癌の増殖を加速する大きな原因はウイルスと細菌と確信しています。漢方の考えではEPAとDHAがウイルスに対して有効で、活性酸素の働きを抑制します。インフルエンザウイルスA型にはそれに加えて葛根湯を服用すると著しい効果を発揮します。B型には麻黄湯の方が効果が高いです。クラミジア・トラコマティスには抗菌薬だけでは殺せませんので、竜胆瀉肝湯と桂枝茯苓丸を併用し、テトラサイクリン製剤、エリスロマイシン系抗生物質などの西洋医薬を併用します。ウイルスに対して合成ペニシリンのアモキシシリンなどの西洋医薬を併用することもあります。

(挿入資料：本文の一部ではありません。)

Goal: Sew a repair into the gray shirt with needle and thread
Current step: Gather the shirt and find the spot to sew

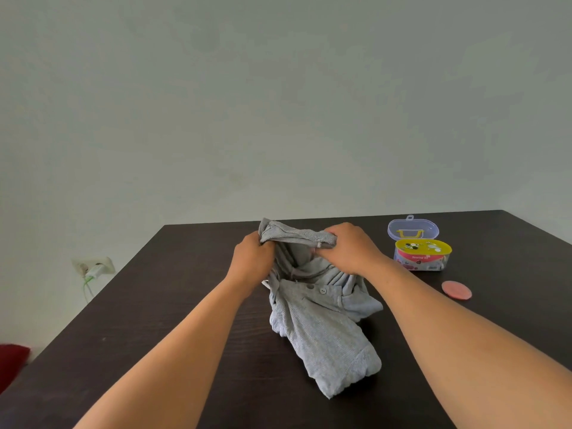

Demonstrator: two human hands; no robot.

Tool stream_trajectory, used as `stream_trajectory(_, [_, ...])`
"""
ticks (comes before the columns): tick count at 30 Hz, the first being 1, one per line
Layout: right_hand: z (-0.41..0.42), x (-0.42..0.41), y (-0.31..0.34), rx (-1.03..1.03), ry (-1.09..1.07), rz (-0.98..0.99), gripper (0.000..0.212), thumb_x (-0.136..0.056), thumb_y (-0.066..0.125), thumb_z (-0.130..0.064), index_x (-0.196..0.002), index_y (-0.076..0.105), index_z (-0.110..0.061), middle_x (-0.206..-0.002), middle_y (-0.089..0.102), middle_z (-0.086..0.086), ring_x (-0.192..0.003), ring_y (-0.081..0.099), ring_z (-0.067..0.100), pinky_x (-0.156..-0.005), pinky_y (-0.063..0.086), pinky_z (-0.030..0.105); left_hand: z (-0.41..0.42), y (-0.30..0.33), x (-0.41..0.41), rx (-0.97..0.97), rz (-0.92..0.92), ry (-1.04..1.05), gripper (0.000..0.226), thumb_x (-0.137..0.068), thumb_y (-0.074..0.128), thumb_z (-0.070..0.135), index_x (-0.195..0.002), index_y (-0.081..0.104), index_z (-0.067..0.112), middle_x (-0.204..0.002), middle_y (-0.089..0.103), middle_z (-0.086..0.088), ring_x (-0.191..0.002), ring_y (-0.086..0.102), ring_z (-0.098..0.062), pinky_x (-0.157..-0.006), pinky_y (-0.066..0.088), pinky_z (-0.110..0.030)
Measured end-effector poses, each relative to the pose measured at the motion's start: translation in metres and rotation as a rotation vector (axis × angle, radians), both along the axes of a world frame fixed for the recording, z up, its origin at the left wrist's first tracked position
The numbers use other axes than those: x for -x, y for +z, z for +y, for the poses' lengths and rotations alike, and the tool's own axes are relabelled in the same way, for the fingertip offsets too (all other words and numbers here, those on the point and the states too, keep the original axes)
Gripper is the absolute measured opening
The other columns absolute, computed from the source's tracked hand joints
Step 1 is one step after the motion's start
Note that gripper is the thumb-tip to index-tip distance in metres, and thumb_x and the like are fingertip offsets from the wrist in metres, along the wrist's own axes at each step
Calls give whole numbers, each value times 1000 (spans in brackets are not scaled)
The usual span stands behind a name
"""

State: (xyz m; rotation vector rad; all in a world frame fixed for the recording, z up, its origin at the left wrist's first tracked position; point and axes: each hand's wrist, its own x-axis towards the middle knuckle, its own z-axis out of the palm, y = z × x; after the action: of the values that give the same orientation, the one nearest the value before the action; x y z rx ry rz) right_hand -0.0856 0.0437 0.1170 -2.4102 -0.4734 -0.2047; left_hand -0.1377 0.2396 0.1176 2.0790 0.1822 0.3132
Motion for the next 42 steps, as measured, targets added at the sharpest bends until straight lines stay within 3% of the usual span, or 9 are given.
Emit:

玄米菜食のみといった食事療法や絶食は、健康な人には良い効果もありますが、癌患者さんには絶対にやめていただきたいことの一つです。ニンジンジュースや野菜ジュースは体を冷やしますので、健康な人ならさほど問題はありませんががん患者さんにとってはまったく良いこととは言えません。がんになったら食べることが一番重要だといっても過言ではないくらい、食べることが大切なのですから、断食が良い影響を及ぼすことなどあり得ないのです。
感想
私は10年くらい前に横内氏の書かれた本を読んで、実際横内醫院に見学にいきました(電話したら快く承諾いただきました)。パワーテスト(Oリングテスト)で患部や体の各箇所を診察されてがんの活動の有無やがんの原因となるような感染の有無を判断されているようでした。院内は患者さんが多くおられ、実際診察を見学させていただいた方は大阪から子供さん同行で来られていました。漢方薬の調合で治療することよりも、パワーテストをササッとされて、原因や状態を把握されていたことにびっくりしました。